▸ **Task prompt**: Would you please copy each line of the data in which the string "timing" occurs?

(Data for analysis begins)

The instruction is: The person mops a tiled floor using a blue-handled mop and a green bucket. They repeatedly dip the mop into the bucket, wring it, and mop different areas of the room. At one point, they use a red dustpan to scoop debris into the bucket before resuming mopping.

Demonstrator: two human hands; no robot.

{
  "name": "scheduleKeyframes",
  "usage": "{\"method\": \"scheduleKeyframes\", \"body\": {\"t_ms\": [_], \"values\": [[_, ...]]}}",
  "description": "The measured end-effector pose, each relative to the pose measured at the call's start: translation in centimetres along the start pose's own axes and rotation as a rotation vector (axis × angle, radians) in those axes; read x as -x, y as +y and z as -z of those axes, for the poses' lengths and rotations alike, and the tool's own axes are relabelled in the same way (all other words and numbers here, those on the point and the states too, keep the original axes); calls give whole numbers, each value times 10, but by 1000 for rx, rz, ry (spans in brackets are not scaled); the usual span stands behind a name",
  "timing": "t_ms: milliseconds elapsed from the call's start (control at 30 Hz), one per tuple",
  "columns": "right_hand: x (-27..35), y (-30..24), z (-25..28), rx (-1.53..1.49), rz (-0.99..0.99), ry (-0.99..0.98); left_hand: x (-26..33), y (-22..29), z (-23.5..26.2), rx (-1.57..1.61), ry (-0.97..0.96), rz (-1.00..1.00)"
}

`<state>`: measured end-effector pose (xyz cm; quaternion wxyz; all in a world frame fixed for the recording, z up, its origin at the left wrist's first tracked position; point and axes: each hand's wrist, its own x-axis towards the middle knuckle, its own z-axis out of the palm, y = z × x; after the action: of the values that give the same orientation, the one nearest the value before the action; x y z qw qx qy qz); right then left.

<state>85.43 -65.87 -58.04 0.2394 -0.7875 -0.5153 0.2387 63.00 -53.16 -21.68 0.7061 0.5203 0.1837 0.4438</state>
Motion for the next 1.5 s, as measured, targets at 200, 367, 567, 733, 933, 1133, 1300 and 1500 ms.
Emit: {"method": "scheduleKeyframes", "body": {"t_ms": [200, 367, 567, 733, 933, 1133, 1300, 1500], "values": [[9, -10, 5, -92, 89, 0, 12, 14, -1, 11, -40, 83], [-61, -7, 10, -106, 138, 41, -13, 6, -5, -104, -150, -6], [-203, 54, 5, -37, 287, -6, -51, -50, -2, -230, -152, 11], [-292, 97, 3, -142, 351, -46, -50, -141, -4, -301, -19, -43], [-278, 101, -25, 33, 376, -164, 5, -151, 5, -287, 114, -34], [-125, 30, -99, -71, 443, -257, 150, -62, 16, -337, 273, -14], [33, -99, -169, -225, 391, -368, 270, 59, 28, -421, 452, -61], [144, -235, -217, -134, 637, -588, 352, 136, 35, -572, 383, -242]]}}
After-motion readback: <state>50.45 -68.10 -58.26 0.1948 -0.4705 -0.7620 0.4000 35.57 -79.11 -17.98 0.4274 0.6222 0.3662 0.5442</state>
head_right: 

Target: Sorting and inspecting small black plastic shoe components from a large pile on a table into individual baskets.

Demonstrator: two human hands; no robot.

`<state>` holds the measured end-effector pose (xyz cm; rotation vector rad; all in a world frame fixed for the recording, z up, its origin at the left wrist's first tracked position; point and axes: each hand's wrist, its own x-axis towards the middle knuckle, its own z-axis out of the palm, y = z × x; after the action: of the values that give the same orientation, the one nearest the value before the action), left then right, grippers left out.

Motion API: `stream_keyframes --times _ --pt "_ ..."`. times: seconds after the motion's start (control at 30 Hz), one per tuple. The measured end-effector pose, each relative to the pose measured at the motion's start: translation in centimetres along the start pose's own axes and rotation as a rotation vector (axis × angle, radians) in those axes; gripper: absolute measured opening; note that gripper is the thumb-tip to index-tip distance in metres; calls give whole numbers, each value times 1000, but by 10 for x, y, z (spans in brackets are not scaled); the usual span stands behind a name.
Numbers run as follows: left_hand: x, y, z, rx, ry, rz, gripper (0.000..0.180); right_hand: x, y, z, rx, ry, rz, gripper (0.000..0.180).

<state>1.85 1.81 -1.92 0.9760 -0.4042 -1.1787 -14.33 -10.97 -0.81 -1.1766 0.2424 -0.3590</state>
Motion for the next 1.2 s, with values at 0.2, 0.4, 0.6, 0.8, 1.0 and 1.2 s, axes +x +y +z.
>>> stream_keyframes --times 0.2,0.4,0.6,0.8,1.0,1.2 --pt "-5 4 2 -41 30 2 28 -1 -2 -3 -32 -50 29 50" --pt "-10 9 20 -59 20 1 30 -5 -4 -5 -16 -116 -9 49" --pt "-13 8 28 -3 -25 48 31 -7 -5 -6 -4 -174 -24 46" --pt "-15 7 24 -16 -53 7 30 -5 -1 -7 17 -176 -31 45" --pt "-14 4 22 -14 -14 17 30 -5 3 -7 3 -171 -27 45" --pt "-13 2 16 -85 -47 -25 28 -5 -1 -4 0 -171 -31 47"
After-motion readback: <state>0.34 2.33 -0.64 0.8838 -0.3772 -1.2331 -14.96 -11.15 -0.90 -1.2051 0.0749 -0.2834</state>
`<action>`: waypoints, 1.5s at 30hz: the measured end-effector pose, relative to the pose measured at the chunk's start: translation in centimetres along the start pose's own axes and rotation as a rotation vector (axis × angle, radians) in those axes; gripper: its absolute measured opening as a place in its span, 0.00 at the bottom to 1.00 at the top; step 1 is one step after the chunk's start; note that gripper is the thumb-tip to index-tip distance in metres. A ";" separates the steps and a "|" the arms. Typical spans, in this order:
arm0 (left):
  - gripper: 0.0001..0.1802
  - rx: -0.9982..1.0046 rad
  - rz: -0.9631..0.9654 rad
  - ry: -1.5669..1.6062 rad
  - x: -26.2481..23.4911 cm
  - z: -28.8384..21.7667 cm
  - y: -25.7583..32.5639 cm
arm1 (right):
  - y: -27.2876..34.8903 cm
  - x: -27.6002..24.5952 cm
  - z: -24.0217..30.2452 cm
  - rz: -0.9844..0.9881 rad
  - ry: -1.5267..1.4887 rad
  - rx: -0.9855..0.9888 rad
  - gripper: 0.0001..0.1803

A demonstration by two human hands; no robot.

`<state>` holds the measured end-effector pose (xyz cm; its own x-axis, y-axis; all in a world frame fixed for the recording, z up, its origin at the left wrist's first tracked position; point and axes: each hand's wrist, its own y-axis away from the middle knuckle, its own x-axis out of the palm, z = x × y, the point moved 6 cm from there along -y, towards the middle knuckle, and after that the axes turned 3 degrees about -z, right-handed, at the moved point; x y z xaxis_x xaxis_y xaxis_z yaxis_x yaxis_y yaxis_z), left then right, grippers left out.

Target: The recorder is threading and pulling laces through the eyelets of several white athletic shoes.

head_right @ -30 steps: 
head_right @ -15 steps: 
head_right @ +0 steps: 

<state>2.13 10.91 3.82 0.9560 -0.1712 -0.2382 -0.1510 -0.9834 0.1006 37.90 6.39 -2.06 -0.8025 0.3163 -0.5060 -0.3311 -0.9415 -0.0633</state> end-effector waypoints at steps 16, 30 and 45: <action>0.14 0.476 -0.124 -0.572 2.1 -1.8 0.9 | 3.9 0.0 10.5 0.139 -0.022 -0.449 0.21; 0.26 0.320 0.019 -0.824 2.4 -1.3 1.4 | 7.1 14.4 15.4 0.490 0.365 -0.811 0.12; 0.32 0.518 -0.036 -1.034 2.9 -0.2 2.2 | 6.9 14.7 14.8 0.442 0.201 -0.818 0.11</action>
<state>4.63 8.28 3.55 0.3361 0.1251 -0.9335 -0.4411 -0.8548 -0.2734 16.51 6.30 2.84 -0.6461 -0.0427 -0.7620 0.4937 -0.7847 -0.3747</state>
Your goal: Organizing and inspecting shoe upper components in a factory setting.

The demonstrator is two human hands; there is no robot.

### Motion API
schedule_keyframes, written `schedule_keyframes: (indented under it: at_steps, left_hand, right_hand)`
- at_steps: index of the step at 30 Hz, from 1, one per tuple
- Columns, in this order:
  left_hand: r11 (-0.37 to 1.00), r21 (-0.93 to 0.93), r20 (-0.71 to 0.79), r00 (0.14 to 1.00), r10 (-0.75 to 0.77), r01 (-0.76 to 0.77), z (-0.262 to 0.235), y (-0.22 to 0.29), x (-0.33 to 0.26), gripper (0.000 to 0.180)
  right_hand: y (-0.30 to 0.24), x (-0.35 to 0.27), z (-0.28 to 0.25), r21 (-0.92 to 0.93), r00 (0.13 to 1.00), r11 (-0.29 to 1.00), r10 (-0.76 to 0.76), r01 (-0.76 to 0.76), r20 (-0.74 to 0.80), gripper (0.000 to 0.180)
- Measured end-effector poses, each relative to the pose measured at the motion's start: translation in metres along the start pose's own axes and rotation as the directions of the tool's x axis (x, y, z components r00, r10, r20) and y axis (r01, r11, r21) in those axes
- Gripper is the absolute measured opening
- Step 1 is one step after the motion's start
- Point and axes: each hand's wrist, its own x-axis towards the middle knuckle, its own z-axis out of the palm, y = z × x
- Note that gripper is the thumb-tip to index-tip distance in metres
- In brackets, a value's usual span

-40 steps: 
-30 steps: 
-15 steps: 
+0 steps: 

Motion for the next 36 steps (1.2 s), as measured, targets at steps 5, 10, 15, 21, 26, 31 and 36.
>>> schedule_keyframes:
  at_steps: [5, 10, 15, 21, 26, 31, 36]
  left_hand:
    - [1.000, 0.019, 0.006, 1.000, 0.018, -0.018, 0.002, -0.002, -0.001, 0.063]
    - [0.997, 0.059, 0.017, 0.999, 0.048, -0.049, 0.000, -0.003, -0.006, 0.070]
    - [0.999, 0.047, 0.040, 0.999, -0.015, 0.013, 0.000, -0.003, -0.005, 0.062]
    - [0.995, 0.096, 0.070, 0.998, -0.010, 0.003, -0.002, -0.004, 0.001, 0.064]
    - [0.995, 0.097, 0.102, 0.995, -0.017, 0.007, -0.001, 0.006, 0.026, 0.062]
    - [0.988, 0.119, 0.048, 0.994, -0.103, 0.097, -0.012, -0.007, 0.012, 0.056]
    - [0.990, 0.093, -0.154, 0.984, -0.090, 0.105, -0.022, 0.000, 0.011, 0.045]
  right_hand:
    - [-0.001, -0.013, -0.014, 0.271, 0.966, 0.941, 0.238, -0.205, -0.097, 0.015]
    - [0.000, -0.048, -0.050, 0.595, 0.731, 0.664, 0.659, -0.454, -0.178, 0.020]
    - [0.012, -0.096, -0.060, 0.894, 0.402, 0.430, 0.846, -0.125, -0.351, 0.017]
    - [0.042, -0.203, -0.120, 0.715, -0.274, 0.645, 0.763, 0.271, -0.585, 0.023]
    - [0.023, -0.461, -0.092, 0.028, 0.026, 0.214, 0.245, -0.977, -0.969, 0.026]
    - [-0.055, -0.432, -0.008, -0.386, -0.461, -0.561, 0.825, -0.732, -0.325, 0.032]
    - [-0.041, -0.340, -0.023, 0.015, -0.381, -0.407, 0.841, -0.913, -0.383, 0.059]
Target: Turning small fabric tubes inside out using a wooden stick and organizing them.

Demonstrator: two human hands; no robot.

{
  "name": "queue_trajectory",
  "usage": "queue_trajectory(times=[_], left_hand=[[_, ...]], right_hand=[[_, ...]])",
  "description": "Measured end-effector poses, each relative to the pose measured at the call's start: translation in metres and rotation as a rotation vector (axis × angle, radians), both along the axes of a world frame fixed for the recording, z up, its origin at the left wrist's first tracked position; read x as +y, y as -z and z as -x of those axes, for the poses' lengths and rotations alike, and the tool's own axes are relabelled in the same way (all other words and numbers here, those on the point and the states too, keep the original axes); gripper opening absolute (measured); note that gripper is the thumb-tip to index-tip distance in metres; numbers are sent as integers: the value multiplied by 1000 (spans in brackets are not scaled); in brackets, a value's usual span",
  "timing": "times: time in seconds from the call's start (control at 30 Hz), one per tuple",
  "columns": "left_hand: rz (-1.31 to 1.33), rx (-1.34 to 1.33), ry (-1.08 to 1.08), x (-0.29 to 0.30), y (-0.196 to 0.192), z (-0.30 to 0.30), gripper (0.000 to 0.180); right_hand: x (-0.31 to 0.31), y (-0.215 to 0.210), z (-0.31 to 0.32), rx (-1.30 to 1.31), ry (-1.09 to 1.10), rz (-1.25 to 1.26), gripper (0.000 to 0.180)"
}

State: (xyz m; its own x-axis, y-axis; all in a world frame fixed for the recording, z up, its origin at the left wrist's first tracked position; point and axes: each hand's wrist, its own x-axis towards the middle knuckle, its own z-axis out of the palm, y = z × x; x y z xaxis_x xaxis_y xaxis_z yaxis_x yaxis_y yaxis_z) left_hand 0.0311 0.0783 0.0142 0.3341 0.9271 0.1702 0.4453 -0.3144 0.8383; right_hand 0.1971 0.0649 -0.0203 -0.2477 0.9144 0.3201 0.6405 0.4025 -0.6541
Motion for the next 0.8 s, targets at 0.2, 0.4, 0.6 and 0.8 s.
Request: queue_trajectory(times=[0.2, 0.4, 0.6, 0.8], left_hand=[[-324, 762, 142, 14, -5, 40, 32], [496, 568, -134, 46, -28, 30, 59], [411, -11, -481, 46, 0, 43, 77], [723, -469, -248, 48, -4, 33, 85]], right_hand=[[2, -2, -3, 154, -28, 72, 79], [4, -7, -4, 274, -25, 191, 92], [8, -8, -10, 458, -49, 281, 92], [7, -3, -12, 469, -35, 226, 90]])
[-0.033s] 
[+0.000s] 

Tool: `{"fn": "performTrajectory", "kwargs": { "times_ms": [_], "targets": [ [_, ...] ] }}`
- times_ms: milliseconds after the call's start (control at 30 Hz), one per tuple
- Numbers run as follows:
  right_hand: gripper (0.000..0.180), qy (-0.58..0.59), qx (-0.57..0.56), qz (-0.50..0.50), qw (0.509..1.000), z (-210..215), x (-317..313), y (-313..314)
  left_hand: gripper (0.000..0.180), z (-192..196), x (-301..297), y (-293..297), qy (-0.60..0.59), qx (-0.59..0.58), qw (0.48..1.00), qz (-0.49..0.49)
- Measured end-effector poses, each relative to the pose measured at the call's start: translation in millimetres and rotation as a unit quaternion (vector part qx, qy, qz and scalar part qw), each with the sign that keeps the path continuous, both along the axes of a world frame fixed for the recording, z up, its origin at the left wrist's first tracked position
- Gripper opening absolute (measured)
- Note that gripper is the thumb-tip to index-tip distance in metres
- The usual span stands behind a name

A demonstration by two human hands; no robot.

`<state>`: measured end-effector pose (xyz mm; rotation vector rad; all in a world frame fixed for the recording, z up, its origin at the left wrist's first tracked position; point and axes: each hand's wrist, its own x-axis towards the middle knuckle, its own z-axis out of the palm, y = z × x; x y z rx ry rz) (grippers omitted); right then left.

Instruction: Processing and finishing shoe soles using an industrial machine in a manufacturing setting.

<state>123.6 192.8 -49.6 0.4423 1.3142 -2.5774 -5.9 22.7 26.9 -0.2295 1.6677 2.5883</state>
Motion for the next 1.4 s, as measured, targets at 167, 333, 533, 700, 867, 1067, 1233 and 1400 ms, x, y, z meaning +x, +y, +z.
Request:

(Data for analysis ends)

▸ **Answer to the exercise**:
  "timing": "t_ms: milliseconds elapsed from the call's start (control at 30 Hz), one per tuple",
  "timing": "times: time in seconds from the call's start (control at 30 Hz), one per tuple",

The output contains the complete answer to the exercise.